Note that all K-funnels will be of the same size regardless of the size of inputs. At some point, K is small enough that the K-way merge fits into cache.

When K fits in cache For some K, the entire K-funnel will fit in cache. Now, think of the original problem as a series of K merges, where K is close to Z.

Funnel Sort cache efficiency For the appropriate constants for the size of buffers, achieve O(n/L * (log n)/(log Z)) cache misses for this cache-oblivious sorting algorithm. Provable that no better cache-oblivious bound exists.

Performance: Serial Execution Actual implementation performed poorly! Runs significantly slower than Quicksort (about 4x as slow).

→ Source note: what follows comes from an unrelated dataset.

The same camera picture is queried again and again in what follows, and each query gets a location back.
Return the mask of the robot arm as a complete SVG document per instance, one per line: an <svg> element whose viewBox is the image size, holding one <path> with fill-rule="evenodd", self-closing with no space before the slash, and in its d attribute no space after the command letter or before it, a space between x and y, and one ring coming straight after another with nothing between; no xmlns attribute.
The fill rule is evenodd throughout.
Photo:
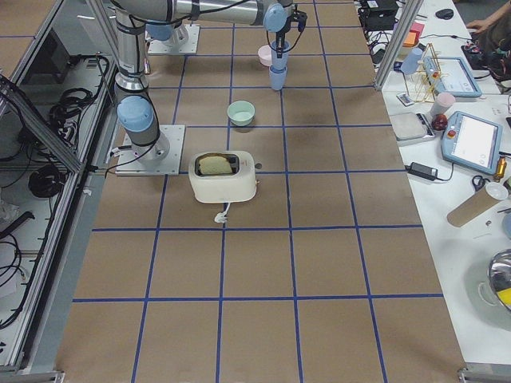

Why? Possible Reasons Bad implementation. Runtime not dominated by cache misses. Much more memory management than Quick Sort (not in place). Lots of calculations to keep track of buffers and how full they are. Cache dominated by the internal buffers of a funnel, for a K-funnel, K^2 memory used for internal buffers, 2*K used for input buffers. Rounding errors! Funnel sort relies on taking square roots, and cube roots often, which in practice yields an imbalanced funnel.

Cache Performance Tested by changing type of item being sorted from int to long. Should approximately double the number of cache misses! Change in performance is less than 5% slower in a 4-way merge sort (Cilk Sort, implemented by Matteo Frigo), implying perhaps that cache misses are not a large cost. Appears that Funnel Sort suffers the smallest slowdown from increasing the size of data (versus Quick Sort and Cilk Sort), but difficult to say accurately.

Parallelize FunnelSort? Not terribly practical without a fast serial implementation. Lends well to parallelism. Recursive merging can be done on separate processors. Because of buffering, final merge shortly after inputs start being processed. Could use locks on the circular buffers so that simultaneous reads from the head and writes to the tail are possible. With log(n)/log(Z) processors, possibly O(n) sorting?

Conclusions Possible to create a cache-oblivious sorting algorithm that has cache misses on the order of a cache-aware algorithm. In practice, difficult to implement correctly. Extra overhead difficult to recover with the reduced cache misses. Potentially very parallelizable.